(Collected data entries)

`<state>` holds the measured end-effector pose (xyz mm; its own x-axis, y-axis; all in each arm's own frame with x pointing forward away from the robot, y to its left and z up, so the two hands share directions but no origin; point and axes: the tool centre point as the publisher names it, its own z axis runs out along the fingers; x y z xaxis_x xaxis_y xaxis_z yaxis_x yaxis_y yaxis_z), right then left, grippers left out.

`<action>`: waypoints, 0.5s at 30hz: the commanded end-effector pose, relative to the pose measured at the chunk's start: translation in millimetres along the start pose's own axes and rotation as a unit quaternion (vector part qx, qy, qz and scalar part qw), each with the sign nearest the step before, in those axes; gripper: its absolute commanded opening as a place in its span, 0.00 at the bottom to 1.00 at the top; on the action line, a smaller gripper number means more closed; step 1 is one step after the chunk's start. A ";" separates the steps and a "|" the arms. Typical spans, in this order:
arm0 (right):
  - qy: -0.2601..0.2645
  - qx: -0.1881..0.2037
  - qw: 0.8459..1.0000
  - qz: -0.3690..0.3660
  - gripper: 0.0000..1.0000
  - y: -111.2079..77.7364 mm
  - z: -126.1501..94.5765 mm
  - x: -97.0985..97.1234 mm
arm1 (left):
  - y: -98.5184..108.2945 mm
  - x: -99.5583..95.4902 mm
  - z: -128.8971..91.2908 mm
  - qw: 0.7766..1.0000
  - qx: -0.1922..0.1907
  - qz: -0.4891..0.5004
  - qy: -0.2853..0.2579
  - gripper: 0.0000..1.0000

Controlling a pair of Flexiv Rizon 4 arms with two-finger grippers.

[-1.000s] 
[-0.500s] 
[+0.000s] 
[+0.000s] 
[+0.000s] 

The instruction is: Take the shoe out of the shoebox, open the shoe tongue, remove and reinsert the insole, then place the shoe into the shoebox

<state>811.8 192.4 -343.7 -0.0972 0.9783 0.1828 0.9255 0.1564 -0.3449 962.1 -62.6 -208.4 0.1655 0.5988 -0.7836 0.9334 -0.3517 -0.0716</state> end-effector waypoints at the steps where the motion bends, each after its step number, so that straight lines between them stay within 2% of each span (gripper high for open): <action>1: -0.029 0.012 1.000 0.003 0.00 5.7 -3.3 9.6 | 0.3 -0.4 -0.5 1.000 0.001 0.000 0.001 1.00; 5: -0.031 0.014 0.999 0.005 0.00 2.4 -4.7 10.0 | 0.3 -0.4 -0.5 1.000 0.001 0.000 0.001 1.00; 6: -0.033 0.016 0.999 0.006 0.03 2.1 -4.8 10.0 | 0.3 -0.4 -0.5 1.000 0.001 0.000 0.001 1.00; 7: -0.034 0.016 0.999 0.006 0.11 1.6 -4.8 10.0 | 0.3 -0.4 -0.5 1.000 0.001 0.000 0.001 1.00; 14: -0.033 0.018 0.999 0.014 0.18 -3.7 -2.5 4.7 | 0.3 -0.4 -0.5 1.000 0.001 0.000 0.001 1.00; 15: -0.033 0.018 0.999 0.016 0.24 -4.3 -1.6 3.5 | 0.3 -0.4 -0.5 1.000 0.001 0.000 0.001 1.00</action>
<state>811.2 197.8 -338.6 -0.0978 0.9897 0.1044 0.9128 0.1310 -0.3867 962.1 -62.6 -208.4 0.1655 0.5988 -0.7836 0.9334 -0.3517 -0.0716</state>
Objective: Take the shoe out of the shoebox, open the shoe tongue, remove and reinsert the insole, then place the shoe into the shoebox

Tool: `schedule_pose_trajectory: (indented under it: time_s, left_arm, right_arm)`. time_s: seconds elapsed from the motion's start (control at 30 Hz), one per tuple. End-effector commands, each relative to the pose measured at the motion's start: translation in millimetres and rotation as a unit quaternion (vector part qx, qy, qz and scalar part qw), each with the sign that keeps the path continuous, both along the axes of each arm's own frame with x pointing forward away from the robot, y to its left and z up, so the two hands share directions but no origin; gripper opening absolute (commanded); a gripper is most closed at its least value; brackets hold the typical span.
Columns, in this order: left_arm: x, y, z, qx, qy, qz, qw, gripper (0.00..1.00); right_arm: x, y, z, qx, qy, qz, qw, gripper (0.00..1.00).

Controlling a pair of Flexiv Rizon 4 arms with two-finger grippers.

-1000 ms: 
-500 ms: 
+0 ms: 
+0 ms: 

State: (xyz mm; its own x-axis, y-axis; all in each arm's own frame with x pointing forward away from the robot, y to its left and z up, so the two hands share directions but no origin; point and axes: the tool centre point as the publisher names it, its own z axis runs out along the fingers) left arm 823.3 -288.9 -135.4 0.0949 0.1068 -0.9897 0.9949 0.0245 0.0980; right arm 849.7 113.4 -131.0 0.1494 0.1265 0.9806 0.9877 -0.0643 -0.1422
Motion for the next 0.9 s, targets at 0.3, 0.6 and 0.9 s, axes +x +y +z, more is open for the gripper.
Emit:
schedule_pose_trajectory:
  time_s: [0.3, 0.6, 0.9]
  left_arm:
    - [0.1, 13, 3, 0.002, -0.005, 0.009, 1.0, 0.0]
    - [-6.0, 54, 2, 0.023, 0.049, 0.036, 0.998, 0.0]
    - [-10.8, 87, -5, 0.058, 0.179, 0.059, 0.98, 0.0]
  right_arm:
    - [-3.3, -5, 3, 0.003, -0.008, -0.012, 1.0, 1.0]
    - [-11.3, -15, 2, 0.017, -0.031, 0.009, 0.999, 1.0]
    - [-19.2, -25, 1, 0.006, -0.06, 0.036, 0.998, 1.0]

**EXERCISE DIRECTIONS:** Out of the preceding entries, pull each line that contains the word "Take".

**RESULT:**
The instruction is: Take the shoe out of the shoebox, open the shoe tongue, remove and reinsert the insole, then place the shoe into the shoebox
Objective: Take the shoe out of the shoebox, open the shoe tongue, remove and reinsert the insole, then place the shoe into the shoebox

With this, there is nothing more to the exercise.